The centre also features a Cray XC30 called Galaxy that is dedicated to the radio astronomers, along with a small commodity Linux cluster called Zeus, which primarily supports pre and post-processing applications as well as visualisation.
While Magnus was the most powerful supercomputer in the southern hemisphere when it went live less than two years ago, Schibeci said it is already running at capacity.
“The last time I had a look at the usage report – I believe it was the March usage report – 97 percent of the capacity of Magnus available was used. The number of jobs sitting in there is just crazy at the moment,” Schibeci said.
“Every time we get a larger system, it doesn’t take long for that capacity to be consumed.

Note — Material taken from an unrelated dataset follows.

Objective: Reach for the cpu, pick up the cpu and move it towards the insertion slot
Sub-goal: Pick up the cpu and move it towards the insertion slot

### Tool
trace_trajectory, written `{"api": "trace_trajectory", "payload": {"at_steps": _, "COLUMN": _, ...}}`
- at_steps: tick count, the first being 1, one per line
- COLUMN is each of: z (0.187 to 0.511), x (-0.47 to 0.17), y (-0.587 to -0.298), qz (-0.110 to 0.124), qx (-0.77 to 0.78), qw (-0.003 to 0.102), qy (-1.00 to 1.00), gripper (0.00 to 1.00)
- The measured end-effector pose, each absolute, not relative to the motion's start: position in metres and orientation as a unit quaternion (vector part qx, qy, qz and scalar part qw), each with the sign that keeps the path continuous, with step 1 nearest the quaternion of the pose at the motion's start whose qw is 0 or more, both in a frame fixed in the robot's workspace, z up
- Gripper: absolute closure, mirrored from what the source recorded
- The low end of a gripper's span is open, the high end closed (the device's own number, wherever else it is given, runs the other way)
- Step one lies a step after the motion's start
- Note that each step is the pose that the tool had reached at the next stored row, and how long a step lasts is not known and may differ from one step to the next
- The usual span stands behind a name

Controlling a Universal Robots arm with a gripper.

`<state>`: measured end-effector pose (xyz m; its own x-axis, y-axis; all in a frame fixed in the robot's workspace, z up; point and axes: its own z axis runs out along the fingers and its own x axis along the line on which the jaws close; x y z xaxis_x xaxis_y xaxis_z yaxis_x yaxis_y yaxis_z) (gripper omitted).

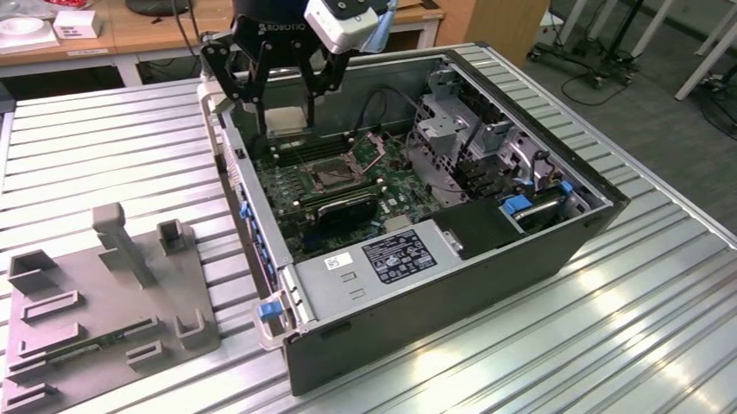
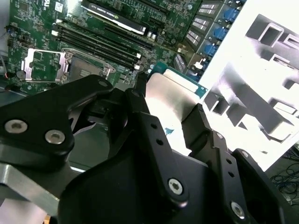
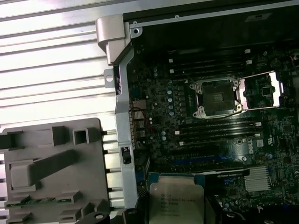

The last time we went out for a national merit call, researchers asked for three times as many CPU hours as we have on Magnus."
To handle the growing demands, Pawsey is in the early stages of a long-term project dubbed the Advanced Technology Cluster, which will look at implementing an even more powerful high performance compute system.
“One of the things we’re aware of – because our support agreement with Cray runs out in September 2017 and we’re looking to extend that another year – is that by September 2018 we need to look at either expanding or replacing Magnus,” Schibeci said.
“[The ATC project] is looking at some of the technologies that will, perhaps, make whatever the replacement for Magnus is."
In the meantime, however, the Pawsey Centre is woking to add additional storage to the system to tide researchers over until the Advanced Technology Cluster can be built.
It is in the process of installing a version of the open-source Lustre storage system that is supported by Intel, and has recently signed a hardware deal with Dell, thanks to new funding to come out of the National Collaborative Research Infrastructure Strategy.
The new group file system will deliver 1.7 PB of storage to Pawsey's users, and will replace the stop gap measure Pawsey has been relying on up until this point.
According to Schibeci, Pawsey’s original design did not include a group file system for ongoing compute projects, so the team had been forced to repurpose 768 TB from scratch storage – without backups.
"We’ve been self-supporting for the past two years,” he said.
The new group file system will be physically located alongside Galaxy and Magnus and will be connected through a high-speed 72 Gbps interconnect. It will consist primarily of spinning disks.
Schibeci plans to run both files systems in parallel while he synchronises the data, and then make the switch on an upcoming maintenance day.